Collection of odds and ends relating to e-readers including personal reminisces

Background

Reading has been a huge part of my life. The written word has had arguably more of an impact on my life than anything I have experienced in person. As a kid back in early 2000’s; this meant a lot of library trips and saving for paperbacks. I also caught the first wave of the e-ink revolution. Nothing beats a real book, in terms of textures and scents; but e-ink devices and the fantastic tools outlined here should make reading digital books much more palpable 1.

I have been reading on my Kobo Aura HD for almost a decade now, ever since its release. This means my setup is about as stable as its going to get in the near future. As good a time as any to collect my thoughts 2. The focus is on e-ink devices and auxiliary tools; not on all digital content; so there are no mentions of syncing or reading on the go (with a phone) or of monitors which are good for reading on.

The Content

In general; my e-ink reading habits can be broadly broken into the following categories:

Light Reading
Practically this includes anything I review on Goodreads; these are not often re-read; nor read very deeply; since they are read for pleasure. They are however, rarely deleted
Required Reading
Anything which typically requires me to take notes or practice / write out proofs; these are most often considered to be either coursework (for someone somewhere) or research monographs. These are typically large (in size) and unwieldy (in that they often lack TOCs) and are read multiple times; with a focus on highlights and notes
Active Research
These are the most ephemeral of my reading habits; and also the most numerous; I do not typically store these on my e-reader; and rarely need to make notes on the reader 3. These are often tiny; but require special work due to the metadata involved
Content TypeSoftware StackDeletion Rate
Light ReadingCalibreRare
Required ReadingCalibreNever
Active ResearchCalibre + ZoteroFrequent

Though I am a huge proponent of RSS feeds (with Newsflash) and read online content voraciously with both a Pocket and Diigo subscription4; I sincerely do not believe blog stuff or anything tailored for the web should have a presence on an e-ink device; so there shall be no mention of those parts of my reading habits5.

Hardware

My primary e-reader is still my Kobo Aura HD (complete with a snazzy hemp sleep-cover), and has been my go to for almost a decade now since its release.

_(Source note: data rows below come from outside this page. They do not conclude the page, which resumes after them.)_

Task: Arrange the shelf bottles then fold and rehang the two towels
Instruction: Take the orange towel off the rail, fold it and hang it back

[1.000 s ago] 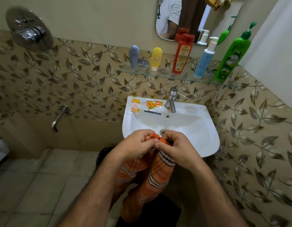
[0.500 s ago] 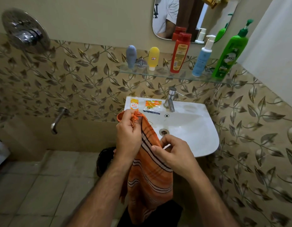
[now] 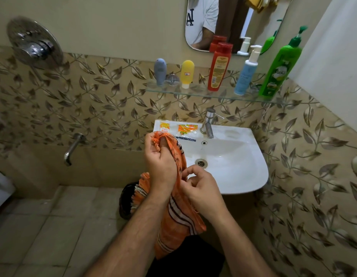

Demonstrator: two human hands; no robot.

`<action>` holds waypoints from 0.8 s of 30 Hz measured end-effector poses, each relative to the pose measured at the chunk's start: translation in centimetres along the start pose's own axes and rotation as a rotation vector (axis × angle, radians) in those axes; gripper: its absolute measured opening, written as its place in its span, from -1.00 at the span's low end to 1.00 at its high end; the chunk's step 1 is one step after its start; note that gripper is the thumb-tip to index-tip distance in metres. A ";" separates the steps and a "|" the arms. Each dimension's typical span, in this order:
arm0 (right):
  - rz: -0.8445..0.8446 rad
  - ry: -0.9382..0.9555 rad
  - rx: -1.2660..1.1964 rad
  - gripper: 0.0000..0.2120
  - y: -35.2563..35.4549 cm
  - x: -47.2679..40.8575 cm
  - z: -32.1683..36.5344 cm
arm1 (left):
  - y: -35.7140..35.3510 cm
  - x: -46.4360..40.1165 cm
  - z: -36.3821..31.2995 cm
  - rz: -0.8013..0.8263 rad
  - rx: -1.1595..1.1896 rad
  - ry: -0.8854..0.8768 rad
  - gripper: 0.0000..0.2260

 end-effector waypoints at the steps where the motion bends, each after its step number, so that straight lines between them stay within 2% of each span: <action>1: -0.034 0.031 0.062 -0.95 0.2 -0.1 0.3 | 0.0 -0.1 0.0 -0.003 0.026 0.005 -0.75; 3: -0.055 0.063 0.101 -0.92 0.3 -0.2 0.8 | 0.1 -0.6 0.5 0.002 0.065 0.018 -0.75; 8: -0.121 0.004 -0.088 -0.92 1.1 -0.5 0.3 | 0.3 -1.3 0.9 0.020 0.108 0.050 -0.75; 10: -0.120 -0.004 -0.009 -0.97 1.2 -1.1 -0.3 | 0.4 -1.4 0.7 0.021 0.114 0.054 -0.74; 13: -0.090 -0.016 0.115 -0.91 0.6 -1.6 -0.8 | 0.4 -1.6 0.8 0.009 0.134 0.063 -0.73; 16: -0.060 -0.037 0.160 -0.95 0.0 -1.8 -1.4 | 0.5 -1.9 0.8 0.002 0.156 0.067 -0.74; 19: -0.019 -0.037 0.124 -0.97 -0.5 -1.7 -1.8 | 0.7 -2.0 0.6 -0.010 0.159 0.068 -0.74; 22: -0.053 0.004 0.080 -0.94 0.2 -1.4 -1.2 | 0.8 -2.3 0.6 -0.024 0.159 0.076 -0.74; 24: -0.064 0.020 -0.030 -0.91 0.5 -1.0 -1.0 | 1.0 -2.5 0.5 -0.030 0.163 0.084 -0.76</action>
Point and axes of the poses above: each hand's wrist, its own x-axis away from the middle knuckle, its own y-axis out of the back of the hand, z = x × y, the point moved 10 cm from there along -x, towards the middle knuckle
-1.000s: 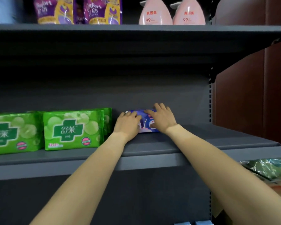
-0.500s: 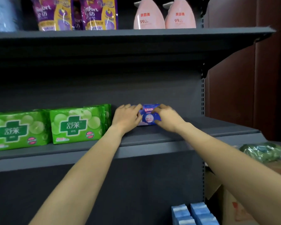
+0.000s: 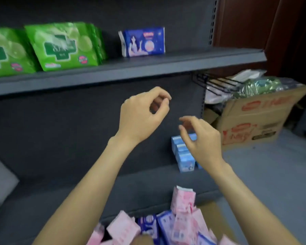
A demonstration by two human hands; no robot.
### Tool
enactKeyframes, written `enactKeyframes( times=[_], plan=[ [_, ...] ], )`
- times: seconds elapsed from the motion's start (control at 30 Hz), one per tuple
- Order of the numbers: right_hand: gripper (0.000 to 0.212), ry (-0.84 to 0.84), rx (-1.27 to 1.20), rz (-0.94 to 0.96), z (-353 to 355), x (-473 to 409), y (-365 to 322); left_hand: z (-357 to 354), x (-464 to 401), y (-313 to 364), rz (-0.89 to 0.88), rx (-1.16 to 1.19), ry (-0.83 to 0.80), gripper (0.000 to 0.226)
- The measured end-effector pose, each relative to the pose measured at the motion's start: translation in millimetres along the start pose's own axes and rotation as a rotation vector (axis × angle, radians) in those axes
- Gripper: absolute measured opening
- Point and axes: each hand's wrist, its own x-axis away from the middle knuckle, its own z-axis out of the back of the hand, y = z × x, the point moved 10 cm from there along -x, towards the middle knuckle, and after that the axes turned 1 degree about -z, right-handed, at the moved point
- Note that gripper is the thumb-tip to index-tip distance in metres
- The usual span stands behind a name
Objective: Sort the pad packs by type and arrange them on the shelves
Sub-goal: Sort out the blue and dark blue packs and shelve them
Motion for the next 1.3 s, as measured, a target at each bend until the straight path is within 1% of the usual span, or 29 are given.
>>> enactKeyframes(
  times=[0.1, 0.23, 0.3, 0.37, 0.43, 0.5, 0.6, 0.67, 0.73, 0.8, 0.87, 0.9, 0.97, 1.0, 1.07, 1.13, 1.2, 1.23, 1.3],
  plan=[
    [0.021, -0.198, 0.015, -0.062, -19, 84, 21, -48, 75, -27, 0.140, 0.073, -0.204, 0.013],
    [0.024, -0.580, 0.021, -0.187, -53, 192, 57, -113, 187, -74, 0.331, 0.079, -0.532, 0.015],
    [0.026, -0.742, 0.057, -0.268, -67, 237, 79, -147, 242, -98, 0.423, 0.054, -0.696, 0.018],
    [0.034, -0.886, 0.117, -0.357, -79, 284, 100, -182, 299, -117, 0.514, 0.059, -0.859, 0.024],
    [0.045, -1.043, 0.184, -0.461, -86, 334, 110, -208, 351, -128, 0.590, 0.080, -0.984, 0.033],
    [0.056, -1.165, 0.262, -0.555, -90, 379, 121, -227, 388, -139, 0.622, 0.069, -1.027, 0.042],
    [0.069, -1.282, 0.371, -0.642, -92, 420, 136, -240, 413, -148, 0.613, -0.003, -0.996, 0.046],
    [0.074, -1.394, 0.423, -0.698, -96, 449, 147, -253, 436, -155, 0.622, -0.036, -1.004, 0.048],
    [0.085, -1.494, 0.491, -0.688, -97, 470, 155, -257, 456, -163, 0.656, -0.105, -1.004, 0.052],
    [0.102, -1.570, 0.536, -0.668, -98, 485, 161, -256, 475, -180, 0.728, -0.202, -1.004, 0.064],
    [0.115, -1.604, 0.565, -0.656, -100, 500, 166, -255, 502, -198, 0.856, -0.287, -1.047, 0.082],
    [0.117, -1.605, 0.604, -0.627, -100, 503, 169, -253, 514, -203, 0.924, -0.306, -1.059, 0.088],
    [0.108, -1.589, 0.695, -0.556, -100, 502, 173, -253, 533, -207, 1.026, -0.294, -1.067, 0.092],
    [0.100, -1.574, 0.711, -0.527, -99, 498, 173, -255, 538, -205, 1.028, -0.290, -1.078, 0.092],
    [0.091, -1.553, 0.675, -0.526, -98, 495, 169, -258, 544, -200, 0.939, -0.303, -1.093, 0.089],
    [0.092, -1.511, 0.588, -0.625, -92, 490, 164, -257, 546, -192, 0.873, -0.276, -1.059, 0.080],
    [0.088, -1.418, 0.474, -0.818, -80, 477, 159, -254, 546, -187, 0.884, -0.202, -0.988, 0.067],
    [0.083, -1.340, 0.420, -0.912, -71, 466, 157, -254, 546, -187, 0.931, -0.143, -0.933, 0.060],
    [0.075, -1.136, 0.339, -0.999, -50, 432, 154, -255, 540, -190, 1.076, -0.022, -0.773, 0.049]
  ],
)
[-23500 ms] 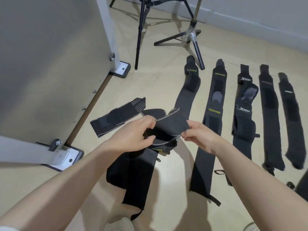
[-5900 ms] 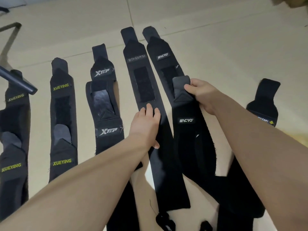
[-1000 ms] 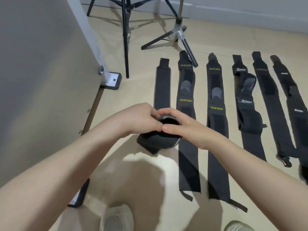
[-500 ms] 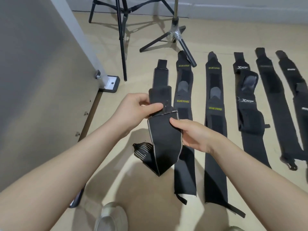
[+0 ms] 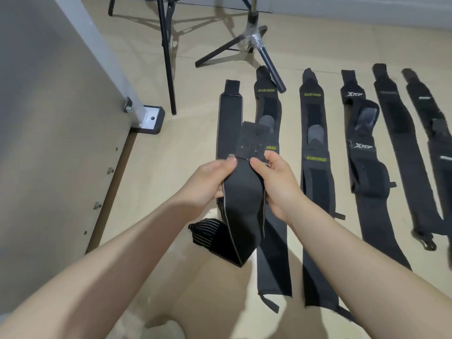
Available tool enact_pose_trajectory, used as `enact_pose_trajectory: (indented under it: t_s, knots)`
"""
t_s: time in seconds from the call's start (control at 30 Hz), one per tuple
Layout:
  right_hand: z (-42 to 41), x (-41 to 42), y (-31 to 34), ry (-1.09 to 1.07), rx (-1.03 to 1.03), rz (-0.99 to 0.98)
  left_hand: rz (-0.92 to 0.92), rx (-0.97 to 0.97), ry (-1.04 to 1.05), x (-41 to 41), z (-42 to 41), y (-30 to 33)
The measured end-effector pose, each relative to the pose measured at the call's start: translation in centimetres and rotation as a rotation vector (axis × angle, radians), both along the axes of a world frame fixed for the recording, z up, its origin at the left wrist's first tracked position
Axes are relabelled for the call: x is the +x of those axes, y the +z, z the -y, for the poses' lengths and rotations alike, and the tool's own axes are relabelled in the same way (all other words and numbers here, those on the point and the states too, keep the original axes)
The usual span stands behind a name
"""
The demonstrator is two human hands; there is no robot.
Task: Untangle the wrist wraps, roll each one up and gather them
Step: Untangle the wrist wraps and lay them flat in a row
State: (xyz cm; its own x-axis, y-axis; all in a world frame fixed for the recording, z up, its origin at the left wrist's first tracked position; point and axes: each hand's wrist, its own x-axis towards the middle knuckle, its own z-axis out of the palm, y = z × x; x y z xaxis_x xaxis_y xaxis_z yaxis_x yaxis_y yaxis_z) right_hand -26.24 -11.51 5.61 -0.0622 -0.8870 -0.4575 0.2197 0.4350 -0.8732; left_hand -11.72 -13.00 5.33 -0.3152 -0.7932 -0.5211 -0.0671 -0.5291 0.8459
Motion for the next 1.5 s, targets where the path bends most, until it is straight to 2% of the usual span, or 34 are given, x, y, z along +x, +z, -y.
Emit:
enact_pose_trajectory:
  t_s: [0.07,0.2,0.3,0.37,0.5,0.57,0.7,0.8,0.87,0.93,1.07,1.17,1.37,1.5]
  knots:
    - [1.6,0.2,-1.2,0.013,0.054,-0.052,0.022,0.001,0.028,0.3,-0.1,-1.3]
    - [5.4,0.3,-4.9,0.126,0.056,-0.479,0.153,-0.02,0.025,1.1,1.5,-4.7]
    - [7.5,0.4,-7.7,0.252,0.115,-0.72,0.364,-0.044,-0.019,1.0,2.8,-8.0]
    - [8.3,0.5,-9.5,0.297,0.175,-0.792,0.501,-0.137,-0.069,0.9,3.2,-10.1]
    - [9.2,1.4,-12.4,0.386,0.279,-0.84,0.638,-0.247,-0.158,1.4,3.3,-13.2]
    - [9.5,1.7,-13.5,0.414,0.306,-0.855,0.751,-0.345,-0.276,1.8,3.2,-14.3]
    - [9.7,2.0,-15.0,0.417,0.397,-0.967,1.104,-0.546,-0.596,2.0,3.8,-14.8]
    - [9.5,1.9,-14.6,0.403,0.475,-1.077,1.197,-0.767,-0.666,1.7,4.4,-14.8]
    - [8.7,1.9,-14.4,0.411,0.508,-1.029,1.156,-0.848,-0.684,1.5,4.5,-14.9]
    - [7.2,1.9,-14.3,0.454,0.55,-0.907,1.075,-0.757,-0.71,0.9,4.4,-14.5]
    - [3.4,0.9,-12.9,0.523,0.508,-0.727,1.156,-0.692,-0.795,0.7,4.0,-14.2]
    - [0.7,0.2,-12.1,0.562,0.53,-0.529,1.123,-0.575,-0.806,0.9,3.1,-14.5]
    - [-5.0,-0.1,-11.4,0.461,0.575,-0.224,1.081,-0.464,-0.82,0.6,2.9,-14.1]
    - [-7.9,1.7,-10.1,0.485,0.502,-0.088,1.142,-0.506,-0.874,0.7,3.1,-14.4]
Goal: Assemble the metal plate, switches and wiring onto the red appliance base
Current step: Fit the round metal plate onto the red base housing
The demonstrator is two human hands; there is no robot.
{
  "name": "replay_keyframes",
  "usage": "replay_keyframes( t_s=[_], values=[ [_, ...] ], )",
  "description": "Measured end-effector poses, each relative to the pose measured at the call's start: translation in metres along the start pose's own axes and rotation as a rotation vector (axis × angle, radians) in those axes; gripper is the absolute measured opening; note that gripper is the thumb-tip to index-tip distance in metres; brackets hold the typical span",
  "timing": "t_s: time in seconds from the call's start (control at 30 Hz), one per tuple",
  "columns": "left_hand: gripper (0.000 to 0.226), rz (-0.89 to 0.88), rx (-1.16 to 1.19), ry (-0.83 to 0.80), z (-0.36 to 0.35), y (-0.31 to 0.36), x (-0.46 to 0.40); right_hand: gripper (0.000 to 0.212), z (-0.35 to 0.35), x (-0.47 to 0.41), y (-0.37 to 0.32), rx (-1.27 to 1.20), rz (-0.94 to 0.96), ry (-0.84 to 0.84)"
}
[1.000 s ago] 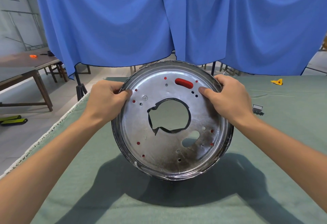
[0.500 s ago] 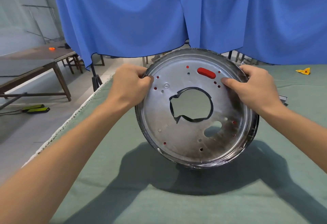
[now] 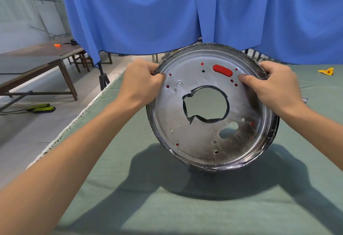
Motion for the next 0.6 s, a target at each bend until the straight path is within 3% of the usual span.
replay_keyframes(
  t_s=[0.6],
  values=[
    [0.033, 0.005, 0.031, 0.038, -0.0066, -0.0045, 0.005, 0.014, 0.0015, 0.0022, 0.0054, -0.015, 0.005, -0.005]
  ],
)
Point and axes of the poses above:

Recently I have augmented my workflow with the reMarkable 2; though I have yet to break it in very well; mostly because I tend to gravitate towards typing out my thoughts 6 instead of writing.

The Kobo Aura HD is still the pinnacle of reading technology to me; mostly because the firmware is easy to bypass; and there is a vibrant community of developers on the MobileRead Forums. Display and spec aside; the biggest reason for never replacing it has been been the simple fact that most modern e-readers no longer support SD cards; and much of my workflow depends on storing insane amounts of material offline 7.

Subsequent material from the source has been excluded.